==== DATA EXCERPT
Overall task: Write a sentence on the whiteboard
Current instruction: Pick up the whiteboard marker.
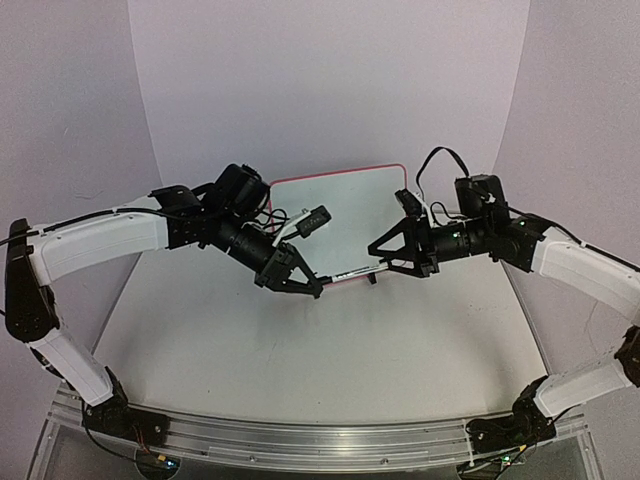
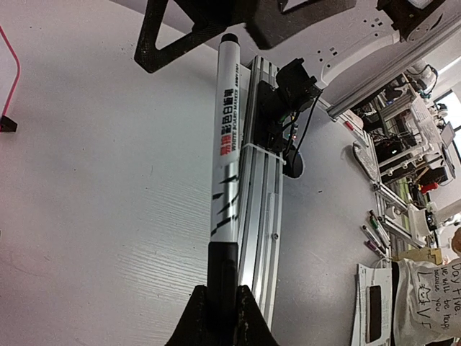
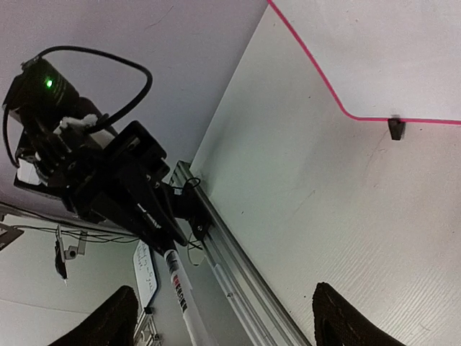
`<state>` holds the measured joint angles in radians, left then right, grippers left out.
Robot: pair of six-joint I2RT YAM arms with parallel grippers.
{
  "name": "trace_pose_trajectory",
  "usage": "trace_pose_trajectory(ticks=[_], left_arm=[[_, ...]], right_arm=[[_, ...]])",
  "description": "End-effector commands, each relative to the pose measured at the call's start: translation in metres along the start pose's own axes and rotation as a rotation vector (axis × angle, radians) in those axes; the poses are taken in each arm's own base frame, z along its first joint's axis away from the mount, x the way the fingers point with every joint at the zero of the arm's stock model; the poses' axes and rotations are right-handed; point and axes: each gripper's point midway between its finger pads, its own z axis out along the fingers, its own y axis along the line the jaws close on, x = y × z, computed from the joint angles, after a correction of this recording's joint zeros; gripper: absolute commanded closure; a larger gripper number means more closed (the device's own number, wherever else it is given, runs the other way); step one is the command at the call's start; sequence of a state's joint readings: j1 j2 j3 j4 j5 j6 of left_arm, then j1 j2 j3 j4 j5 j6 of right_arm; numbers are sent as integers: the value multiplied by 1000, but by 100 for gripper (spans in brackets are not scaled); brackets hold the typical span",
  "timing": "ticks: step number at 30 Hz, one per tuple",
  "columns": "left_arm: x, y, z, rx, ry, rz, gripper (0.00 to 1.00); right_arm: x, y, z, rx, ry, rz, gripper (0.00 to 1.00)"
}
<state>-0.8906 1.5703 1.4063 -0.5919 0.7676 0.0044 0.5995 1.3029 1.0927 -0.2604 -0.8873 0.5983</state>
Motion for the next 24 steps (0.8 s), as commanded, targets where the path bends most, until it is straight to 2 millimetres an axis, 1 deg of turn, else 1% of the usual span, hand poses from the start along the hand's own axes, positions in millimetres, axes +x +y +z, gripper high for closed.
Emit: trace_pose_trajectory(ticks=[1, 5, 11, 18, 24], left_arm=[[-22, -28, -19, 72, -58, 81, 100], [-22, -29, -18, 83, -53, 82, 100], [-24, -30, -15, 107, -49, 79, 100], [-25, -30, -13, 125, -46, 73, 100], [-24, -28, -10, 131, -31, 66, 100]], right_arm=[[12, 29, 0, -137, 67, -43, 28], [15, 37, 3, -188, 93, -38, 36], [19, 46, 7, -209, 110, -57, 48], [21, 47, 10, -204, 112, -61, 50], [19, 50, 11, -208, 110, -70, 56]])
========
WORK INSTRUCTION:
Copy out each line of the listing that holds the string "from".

FINAL ANSWER:
  "description": "End-effector commands, each relative to the pose measured at the call's start: translation in metres along the start pose's own axes and rotation as a rotation vector (axis × angle, radians) in those axes; the poses are taken in each arm's own base frame, z along its first joint's axis away from the mount, x the way the fingers point with every joint at the zero of the arm's stock model; the poses' axes and rotations are right-handed; point and axes: each gripper's point midway between its finger pads, its own z axis out along the fingers, its own y axis along the line the jaws close on, x = y × z, computed from the joint angles, after a correction of this recording's joint zeros; gripper: absolute commanded closure; a larger gripper number means more closed (the device's own number, wherever else it is given, runs the other way); step one is the command at the call's start; sequence of a state's joint readings: j1 j2 j3 j4 j5 j6 of left_arm, then j1 j2 j3 j4 j5 j6 of right_arm; numbers are sent as integers: the value multiplied by 1000, but by 100 for gripper (spans in brackets are not scaled); brackets hold the typical span",
Motion for the next 24 steps (0.8 s), as commanded, targets where the path bends most, until it is straight to 2 millimetres an axis, 1 deg of turn, else 1% of the usual span, hand poses from the start along the hand's own axes, positions in millimetres, axes +x +y +z, gripper high for closed.

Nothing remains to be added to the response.